The orchestra's most recent chief conductor was Jonathon Heyward, from 2021 to 2024. In April 2024, the orchestra announced the appointment of Jonathan Bloxham as its next chief conductor, effective with the 2024–2025 season, with an initial contract of three seasons.

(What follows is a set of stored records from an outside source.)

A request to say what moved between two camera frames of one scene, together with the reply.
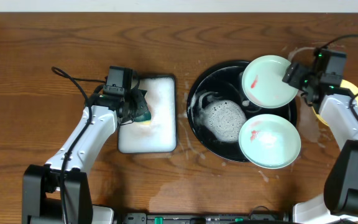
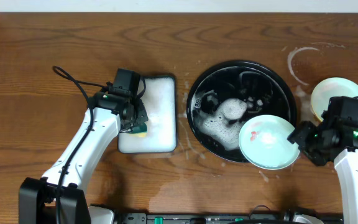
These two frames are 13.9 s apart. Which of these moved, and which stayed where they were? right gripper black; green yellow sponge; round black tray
Moved: green yellow sponge; right gripper black
Stayed: round black tray
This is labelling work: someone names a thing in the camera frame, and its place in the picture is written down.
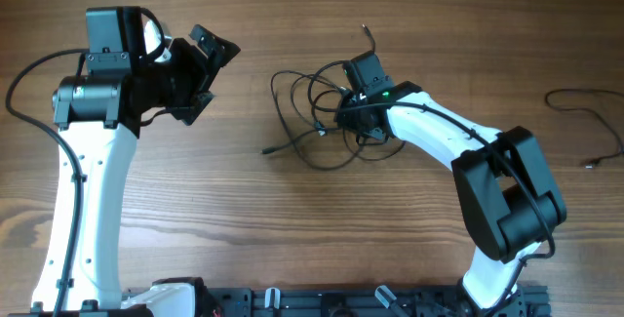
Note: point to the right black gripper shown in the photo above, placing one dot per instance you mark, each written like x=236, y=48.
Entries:
x=356, y=125

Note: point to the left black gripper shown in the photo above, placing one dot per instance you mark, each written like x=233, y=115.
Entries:
x=198, y=66

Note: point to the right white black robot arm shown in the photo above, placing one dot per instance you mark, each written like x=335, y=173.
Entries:
x=509, y=200

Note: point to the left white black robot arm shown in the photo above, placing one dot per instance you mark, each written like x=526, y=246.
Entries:
x=129, y=74

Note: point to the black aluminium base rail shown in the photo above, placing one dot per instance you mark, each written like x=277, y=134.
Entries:
x=336, y=302

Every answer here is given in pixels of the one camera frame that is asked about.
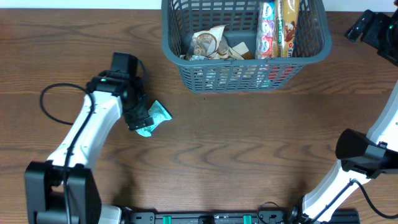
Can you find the teal snack packet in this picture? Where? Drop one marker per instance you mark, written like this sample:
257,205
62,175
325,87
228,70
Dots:
159,114

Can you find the grey plastic basket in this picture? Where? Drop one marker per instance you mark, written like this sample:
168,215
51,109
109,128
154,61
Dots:
181,19

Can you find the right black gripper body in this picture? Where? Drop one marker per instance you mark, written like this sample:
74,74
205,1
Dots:
382,34

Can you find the multicolour tissue pack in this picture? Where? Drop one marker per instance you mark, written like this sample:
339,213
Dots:
265,30

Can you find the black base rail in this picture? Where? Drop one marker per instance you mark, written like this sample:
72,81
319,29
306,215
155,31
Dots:
270,216

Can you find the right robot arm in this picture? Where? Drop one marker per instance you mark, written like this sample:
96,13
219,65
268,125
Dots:
360,157

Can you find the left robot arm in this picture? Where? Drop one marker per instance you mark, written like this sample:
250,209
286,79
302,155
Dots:
62,189

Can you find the beige nut bag with label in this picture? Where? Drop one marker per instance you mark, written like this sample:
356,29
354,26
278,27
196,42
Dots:
210,45

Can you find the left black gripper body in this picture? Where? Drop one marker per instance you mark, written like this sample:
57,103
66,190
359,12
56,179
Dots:
138,112

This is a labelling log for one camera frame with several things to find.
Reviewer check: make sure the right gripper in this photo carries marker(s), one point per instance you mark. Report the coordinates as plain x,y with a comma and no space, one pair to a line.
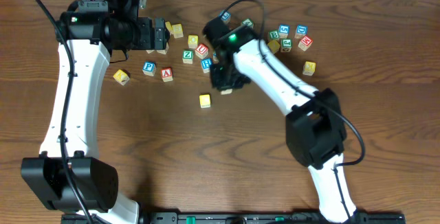
227,76

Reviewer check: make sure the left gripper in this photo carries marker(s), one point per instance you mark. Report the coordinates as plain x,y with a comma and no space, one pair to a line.
159,34

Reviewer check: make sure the yellow O block front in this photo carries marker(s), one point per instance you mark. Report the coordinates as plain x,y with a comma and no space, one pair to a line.
226,91

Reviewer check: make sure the yellow o block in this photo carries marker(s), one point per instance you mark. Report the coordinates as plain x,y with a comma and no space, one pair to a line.
226,91
193,41

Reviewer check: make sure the blue l block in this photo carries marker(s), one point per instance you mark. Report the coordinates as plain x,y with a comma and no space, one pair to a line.
215,58
225,16

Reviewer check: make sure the yellow C block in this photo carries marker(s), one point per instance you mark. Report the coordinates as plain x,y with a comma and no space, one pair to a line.
205,101

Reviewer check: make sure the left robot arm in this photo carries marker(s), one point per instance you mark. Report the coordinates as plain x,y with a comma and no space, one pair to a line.
68,175

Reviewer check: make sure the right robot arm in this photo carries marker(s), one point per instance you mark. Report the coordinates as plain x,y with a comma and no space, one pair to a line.
314,124

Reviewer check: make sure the yellow block back left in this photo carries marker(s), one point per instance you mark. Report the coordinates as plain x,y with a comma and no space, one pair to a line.
169,27

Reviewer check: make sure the blue H block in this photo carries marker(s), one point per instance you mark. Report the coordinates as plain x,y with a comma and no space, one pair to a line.
206,64

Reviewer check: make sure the yellow block back right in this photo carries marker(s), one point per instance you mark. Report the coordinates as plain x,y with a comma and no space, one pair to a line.
177,31

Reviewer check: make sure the red U block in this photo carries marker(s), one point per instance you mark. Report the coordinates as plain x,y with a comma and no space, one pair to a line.
201,51

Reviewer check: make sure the blue P block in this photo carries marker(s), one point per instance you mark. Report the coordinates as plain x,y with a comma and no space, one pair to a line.
149,68

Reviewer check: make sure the green Z block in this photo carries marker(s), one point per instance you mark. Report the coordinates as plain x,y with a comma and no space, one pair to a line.
187,56

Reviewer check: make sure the red A block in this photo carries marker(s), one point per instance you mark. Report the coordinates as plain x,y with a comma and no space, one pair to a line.
167,74

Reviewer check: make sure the yellow K block far left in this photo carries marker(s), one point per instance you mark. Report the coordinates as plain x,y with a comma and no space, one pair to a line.
121,77

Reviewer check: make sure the yellow k block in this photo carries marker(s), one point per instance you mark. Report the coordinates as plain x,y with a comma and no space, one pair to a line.
121,77
309,68

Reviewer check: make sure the yellow block centre right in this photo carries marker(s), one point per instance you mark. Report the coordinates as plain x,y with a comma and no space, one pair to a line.
274,46

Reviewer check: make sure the green 4 block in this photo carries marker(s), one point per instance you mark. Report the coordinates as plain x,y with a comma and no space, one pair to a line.
248,22

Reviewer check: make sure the blue L block back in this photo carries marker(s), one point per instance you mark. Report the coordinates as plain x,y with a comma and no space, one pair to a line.
225,16

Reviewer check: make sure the green B block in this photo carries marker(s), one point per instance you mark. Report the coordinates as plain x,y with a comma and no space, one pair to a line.
273,35

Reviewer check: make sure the green J block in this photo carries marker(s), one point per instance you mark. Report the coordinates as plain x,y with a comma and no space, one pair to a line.
285,45

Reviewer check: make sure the blue 5 block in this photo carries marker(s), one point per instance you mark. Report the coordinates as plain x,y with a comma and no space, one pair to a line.
283,30

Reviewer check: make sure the yellow K block right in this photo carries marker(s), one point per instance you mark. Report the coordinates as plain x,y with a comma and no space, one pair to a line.
309,68

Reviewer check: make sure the red M block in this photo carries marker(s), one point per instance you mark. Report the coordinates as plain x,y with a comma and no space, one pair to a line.
305,43

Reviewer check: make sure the blue D block right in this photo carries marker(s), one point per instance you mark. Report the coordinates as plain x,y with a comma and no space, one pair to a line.
301,31

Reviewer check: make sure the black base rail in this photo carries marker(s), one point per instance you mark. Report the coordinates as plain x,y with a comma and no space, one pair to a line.
296,217

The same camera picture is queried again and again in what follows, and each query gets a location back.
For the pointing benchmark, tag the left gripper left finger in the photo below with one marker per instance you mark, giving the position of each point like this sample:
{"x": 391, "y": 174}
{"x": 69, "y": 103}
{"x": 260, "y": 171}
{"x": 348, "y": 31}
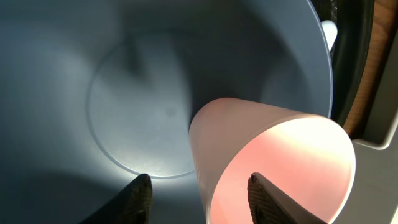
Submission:
{"x": 132, "y": 204}

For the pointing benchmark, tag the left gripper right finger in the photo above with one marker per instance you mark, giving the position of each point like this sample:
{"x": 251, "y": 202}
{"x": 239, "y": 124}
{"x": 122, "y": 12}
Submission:
{"x": 270, "y": 205}

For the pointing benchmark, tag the pink cup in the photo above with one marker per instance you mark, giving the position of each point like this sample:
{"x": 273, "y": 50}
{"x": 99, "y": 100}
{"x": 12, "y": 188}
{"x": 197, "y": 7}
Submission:
{"x": 309, "y": 157}

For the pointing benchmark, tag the dark blue plate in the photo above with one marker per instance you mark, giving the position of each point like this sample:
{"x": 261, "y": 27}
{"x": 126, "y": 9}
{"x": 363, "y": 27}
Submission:
{"x": 96, "y": 92}

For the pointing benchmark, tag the round black serving tray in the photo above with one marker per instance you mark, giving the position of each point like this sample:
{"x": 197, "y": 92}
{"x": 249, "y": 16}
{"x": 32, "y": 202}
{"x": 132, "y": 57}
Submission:
{"x": 353, "y": 19}

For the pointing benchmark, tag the light blue plastic knife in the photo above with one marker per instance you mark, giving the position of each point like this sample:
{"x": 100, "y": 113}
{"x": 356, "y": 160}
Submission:
{"x": 330, "y": 31}

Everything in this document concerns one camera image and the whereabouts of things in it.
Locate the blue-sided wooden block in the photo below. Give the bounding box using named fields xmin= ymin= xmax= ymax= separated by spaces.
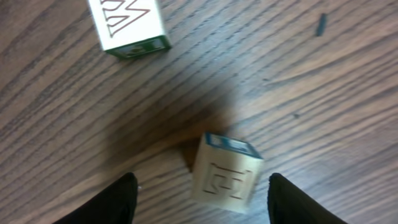
xmin=191 ymin=132 xmax=264 ymax=213

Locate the small dark debris speck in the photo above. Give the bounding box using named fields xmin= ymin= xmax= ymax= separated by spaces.
xmin=315 ymin=13 xmax=327 ymax=37

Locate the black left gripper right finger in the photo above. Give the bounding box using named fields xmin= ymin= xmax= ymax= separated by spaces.
xmin=267 ymin=173 xmax=346 ymax=224

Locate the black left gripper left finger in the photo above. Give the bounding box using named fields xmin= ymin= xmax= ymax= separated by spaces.
xmin=55 ymin=172 xmax=138 ymax=224

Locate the green-sided wooden block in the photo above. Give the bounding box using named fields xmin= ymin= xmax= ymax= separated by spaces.
xmin=88 ymin=0 xmax=171 ymax=58

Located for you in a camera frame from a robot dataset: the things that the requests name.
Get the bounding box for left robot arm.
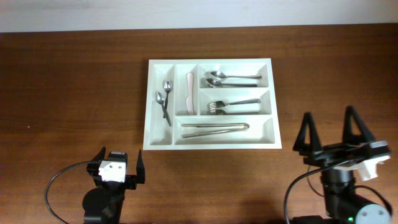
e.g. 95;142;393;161
82;147;146;224

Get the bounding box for steel fork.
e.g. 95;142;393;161
207;98;261;110
206;109;260;115

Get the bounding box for steel kitchen tongs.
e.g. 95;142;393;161
181;123;250;138

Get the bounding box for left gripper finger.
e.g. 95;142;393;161
91;146;106;162
136;150;146;184

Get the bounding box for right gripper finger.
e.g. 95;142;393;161
342;106;376;145
293;112;323;156

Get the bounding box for white plastic cutlery tray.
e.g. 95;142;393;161
143;58;282;150

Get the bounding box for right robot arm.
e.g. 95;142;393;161
284;106;393;223

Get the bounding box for steel tablespoon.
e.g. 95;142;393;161
210;71;262;81
205;78;257;88

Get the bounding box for small steel spoon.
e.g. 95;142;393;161
164;81;173;109
155;91;172;127

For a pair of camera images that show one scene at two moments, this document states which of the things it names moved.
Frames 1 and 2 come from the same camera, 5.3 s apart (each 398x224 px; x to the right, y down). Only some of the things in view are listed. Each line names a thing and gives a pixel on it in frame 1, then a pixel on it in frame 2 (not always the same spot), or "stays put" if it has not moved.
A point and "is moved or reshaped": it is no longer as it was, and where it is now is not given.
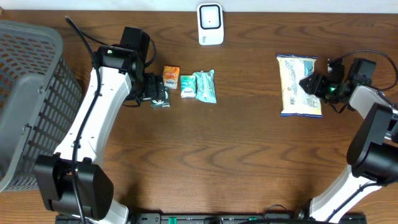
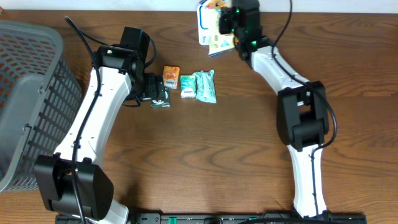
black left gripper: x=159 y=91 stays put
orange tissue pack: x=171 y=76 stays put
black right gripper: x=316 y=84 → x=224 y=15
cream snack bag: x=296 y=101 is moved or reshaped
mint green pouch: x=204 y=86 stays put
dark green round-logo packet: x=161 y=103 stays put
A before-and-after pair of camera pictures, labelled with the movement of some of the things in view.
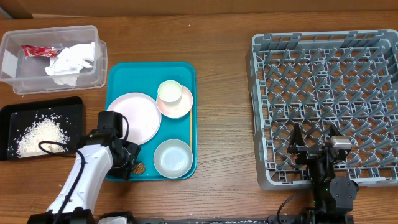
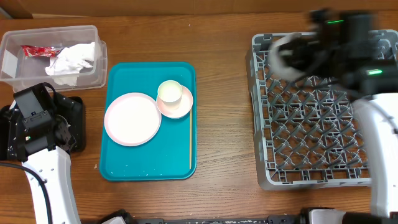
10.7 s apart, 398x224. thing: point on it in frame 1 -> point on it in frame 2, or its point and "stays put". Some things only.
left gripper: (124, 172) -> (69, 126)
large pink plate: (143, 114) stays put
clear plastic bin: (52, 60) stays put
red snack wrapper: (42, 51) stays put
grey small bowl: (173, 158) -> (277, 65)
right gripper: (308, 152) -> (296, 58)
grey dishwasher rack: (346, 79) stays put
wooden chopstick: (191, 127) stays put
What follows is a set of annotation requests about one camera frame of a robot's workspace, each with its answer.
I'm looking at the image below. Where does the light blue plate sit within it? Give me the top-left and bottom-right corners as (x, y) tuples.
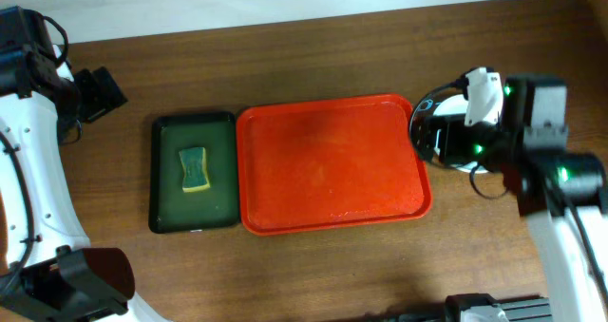
(431, 94), (488, 174)

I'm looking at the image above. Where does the green yellow sponge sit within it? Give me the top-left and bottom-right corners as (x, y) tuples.
(179, 147), (211, 193)

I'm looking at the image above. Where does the red plastic tray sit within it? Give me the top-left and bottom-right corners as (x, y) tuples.
(236, 93), (433, 236)

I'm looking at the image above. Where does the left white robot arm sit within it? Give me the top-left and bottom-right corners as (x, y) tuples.
(1, 6), (159, 322)

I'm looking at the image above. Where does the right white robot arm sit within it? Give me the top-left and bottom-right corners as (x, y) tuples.
(408, 67), (607, 321)

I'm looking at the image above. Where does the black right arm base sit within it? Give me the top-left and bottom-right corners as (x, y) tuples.
(379, 293), (555, 322)

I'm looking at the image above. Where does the dark green tray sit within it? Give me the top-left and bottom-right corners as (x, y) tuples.
(148, 111), (240, 234)

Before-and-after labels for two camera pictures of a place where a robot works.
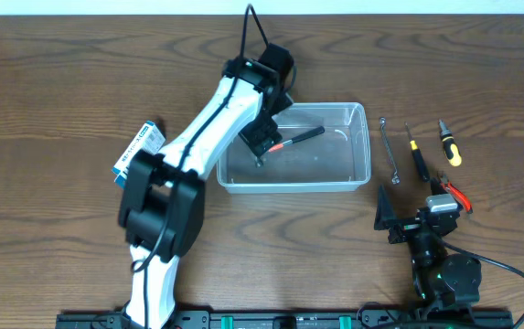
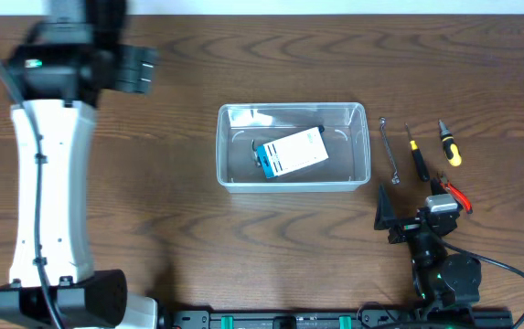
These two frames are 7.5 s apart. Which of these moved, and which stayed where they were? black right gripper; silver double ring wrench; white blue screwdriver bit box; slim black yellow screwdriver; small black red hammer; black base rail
Moved: small black red hammer; white blue screwdriver bit box
Stayed: silver double ring wrench; slim black yellow screwdriver; black base rail; black right gripper
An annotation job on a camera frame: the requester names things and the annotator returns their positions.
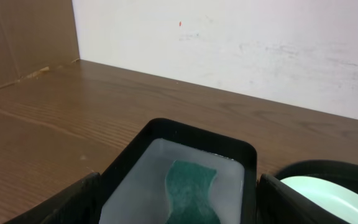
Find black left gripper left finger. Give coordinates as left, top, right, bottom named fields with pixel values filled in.
left=6, top=172, right=101, bottom=224

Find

===Wagner project in Minden===

The orchestra has played in productions of stage works by Richard Wagner, an ongoing project of the Stadttheater Minden on an initiative by Jutta Hering-Winckler, president of the local Richard Wagner Society. The conductor has been Frank Beermann, GMD of the Chemnitz Opera:
- 2002 Der fliegende Holländer
- 2005 Tannhäuser
- 2009 Lohengrin
- 2012 Tristan und Isolde
- 2015–2019: Der Ring des Nibelungen. The project culminated in Der Ring in Minden, begun in 2015 with annual productions of the four parts, and two complete Ring cycles in 2019.

==Chief conductors==

- Rolf Agop (1950–1952)
- Eugen Pabst (1952–1953)
- Wilhelm Schüchter (1953–1955)
- Albert Grünes (1955–1956)
- Kurt Brass (1956–1961)
- Hermann Scherchen (1959–1960)
- Hermann Hildebrand (1961–1963)
- Richard Kraus (1963–1969)
- Werner Andreas Albert (1969–1971)
- Erich Bergel (1971–1974)
- János Kulka (1975–1987)
- Alun Francis (1987–1991)
- Michail Jurowski (1992–1998)
- Toshiyuki Kamioka (1998–2006)
- Andris Nelsons (2006–2009)
- Eugene Tzigane (2010–2014)
- Yves Abel (2014–2020)
- Jonathon Heyward (2021–2024)
- Jonathan Bloxham (2024–present)

==Recordings==
The orchestra has recorded more than 200 records and CDs. Various recording projects have included:
- Wilhelm Schüchter conducted in 1955 a recording of Smetana's opera The Bartered Bride performed in German, with the Nordwestdeutsche Philharmonie, the chorus of the Landestheater Hannover, Erna Berger, Rudolf Schock, Gottlob Frick, Hanns-Heinz Nissen, Christa Ludwig, Theodor Schlott and Marga Höffgen.
- In 1960, Hermann Scherchen recorded works of Max Reger with alto Margarethe Bence and the Nordwestdeutsche Philharmonie, including Eine Lustspielouvertüre (Comedy Overture), Serenade for orchestra, Eine romantische Suite, "An die Hoffnung", Variations and Fugue on a Theme of Beethoven and Variations and Fugue on a Theme of Mozart.
- Werner Andreas Albert conducted the orchestra in a recording of Robert Volkmann's orchestral works, two ouvertures, two symphonies and a cello concerto with soloist Johannes Wohlmacher.
- The orchestra, conducted by Erich Bergel, accompanied pianist Volker Banfield on a recording of Les Djinns, a symphonic poem for piano and orchestra by César Franck.
- János Kulka conducted the orchestra for a recording of works by Franz Liszt, Hungarian Rhapsody No. 6, Two Episodes of Lenau's Faust and Hunnenschlacht.
- Alun Francis conducted a recording of Carl Reinecke's four piano concertos with pianist Klaus Hellwig.
- Conducted by Michail Jurowski, they played in 1995 the premiere recording of Shostakovich's unfinished opera Die Spieler (The Gamblers) after Nikolai Gogol, completed by Krzysztof Meyer in 1981, sung in Russian by soloists of the Bolshoi Theatre.